Recorded data
------------------------------------------------------------------------

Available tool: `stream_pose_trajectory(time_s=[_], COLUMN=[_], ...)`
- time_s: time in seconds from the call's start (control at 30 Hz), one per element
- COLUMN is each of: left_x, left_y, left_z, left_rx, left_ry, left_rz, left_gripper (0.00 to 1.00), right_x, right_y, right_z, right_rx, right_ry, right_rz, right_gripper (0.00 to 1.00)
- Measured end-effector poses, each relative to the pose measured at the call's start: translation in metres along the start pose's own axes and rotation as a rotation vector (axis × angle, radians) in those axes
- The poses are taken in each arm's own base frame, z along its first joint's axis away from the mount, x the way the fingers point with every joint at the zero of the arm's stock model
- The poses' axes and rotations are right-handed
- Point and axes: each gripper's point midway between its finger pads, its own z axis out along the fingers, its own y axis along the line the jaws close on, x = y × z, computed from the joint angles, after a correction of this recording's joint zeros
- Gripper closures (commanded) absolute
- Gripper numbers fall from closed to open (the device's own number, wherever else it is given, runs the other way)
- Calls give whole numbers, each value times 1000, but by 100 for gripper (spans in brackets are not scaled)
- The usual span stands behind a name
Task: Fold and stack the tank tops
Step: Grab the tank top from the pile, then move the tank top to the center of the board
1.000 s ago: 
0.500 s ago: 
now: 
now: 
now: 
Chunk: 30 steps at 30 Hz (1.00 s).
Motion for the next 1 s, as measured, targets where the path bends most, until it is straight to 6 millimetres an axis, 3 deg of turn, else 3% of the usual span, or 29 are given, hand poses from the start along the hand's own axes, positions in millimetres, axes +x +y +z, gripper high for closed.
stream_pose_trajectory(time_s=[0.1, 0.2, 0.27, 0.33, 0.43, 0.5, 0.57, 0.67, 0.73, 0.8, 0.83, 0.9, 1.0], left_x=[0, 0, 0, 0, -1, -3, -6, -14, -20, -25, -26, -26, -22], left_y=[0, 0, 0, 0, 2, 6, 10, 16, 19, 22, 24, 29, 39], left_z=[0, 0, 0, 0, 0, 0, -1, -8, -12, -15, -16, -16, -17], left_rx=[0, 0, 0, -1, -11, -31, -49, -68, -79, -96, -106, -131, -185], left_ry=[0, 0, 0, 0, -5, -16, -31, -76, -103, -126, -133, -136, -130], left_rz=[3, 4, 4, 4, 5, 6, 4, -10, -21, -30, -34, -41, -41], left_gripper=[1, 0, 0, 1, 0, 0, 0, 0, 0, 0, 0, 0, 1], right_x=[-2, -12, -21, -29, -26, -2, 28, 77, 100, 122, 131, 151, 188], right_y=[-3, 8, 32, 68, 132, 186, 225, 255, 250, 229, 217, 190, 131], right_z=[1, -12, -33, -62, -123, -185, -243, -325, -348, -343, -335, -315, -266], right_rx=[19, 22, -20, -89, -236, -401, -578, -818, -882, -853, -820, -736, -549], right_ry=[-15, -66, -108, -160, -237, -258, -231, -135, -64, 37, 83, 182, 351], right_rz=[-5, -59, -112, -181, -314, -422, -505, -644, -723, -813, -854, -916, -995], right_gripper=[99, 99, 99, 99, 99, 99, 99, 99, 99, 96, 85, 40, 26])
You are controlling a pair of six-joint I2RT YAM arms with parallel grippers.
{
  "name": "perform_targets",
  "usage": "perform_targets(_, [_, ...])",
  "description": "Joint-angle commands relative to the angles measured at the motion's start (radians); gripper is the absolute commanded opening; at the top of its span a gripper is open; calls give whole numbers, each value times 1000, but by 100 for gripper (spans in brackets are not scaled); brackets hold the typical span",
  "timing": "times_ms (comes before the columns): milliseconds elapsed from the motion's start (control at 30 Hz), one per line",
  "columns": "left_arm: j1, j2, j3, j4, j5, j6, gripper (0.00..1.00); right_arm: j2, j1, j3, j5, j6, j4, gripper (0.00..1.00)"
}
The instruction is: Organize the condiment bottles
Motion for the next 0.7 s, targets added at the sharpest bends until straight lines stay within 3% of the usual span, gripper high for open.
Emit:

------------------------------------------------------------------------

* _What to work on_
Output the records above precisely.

* _Exercise result_
Available tool: `stream_pose_trajectory(time_s=[_], COLUMN=[_], ...)`
- time_s: time in seconds from the call's start (control at 30 Hz), one per element
- COLUMN is each of: left_x, left_y, left_z, left_rx, left_ry, left_rz, left_gripper (0.00 to 1.00), right_x, right_y, right_z, right_rx, right_ry, right_rz, right_gripper (0.00 to 1.00)
- Measured end-effector poses, each relative to the pose measured at the call's start: translation in metres along the start pose's own axes and rotation as a rotation vector (axis × angle, radians) in those axes
- The poses are taken in each arm's own base frame, z along its first joint's axis away from the mount, x the way the fingers point with every joint at the zero of the arm's stock model
- The poses' axes and rotations are right-handed
- Point and axes: each gripper's point midway between its finger pads, its own z axis out along the fingers, its own y axis along the line the jaws close on, x = y × z, computed from the joint angles, after a correction of this recording's joint zeros
- Gripper closures (commanded) absolute
- Gripper numbers fall from closed to open (the device's own number, wherever else it is given, runs the other way)
- Calls give whole numbers, each value times 1000, but by 100 for gripper (spans in brackets are not scaled)
- The usual span stands behind a name
Task: Fold and stack the tank tops
Step: Grab the tank top from the pile, then move the tank top to the center of the board
1.000 s ago: 
0.500 s ago: 
now: 
now: 
now: 
Chunk: 30 steps at 30 Hz (1.00 s).
Motion for the next 1 s, as measured, targets where the path bends most, until it is straight to 6 millimetres an axis, 3 deg of turn, else 3% of the usual span, or 29 are given, hand poses from the start along the hand's own axes, positions in millimetres, axes +x +y +z, gripper high for closed.
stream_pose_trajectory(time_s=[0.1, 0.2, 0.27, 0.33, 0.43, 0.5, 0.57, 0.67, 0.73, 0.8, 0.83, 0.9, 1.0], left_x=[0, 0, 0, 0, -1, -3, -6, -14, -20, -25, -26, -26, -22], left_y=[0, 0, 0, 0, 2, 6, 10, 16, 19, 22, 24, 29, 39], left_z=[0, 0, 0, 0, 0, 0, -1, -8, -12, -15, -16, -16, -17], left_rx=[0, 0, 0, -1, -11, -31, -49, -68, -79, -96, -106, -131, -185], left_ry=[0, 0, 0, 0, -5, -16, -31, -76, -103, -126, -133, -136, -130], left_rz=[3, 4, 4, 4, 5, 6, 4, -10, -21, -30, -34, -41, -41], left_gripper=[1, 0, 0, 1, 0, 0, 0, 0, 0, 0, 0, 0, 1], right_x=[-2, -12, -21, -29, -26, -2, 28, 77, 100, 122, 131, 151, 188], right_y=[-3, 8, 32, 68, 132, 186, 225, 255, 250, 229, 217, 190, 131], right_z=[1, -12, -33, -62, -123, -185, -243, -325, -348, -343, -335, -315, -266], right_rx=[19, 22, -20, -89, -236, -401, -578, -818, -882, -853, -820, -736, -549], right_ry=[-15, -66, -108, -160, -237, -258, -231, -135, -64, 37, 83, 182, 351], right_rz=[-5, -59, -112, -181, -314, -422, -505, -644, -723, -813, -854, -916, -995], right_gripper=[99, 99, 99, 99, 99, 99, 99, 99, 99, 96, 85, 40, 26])
You are controlling a pair of six-joint I2RT YAM arms with parallel grippers.
{
  "name": "perform_targets",
  "usage": "perform_targets(_, [_, ...])",
  "description": "Joint-angle commands relative to the angles measured at the motion's start (radians); gripper is the absolute commanded opening; at the top of its span a gripper is open; calls give whole numbers, each value times 1000, but by 100 for gripper (spans in brackets are not scaled); brackets hold the typical span",
  "timing": "times_ms (comes before the columns): milliseconds elapsed from the motion's start (control at 30 Hz), one per line",
  "columns": "left_arm: j1, j2, j3, j4, j5, j6, gripper (0.00..1.00); right_arm: j2, j1, j3, j5, j6, j4, gripper (0.00..1.00)"
}
The instruction is: Organize the condiment bottles
Motion for the next 0.7 s, targets added at the sharpest bends until straight lines stay within 3% of the usual span, gripper high for open.
Emit:

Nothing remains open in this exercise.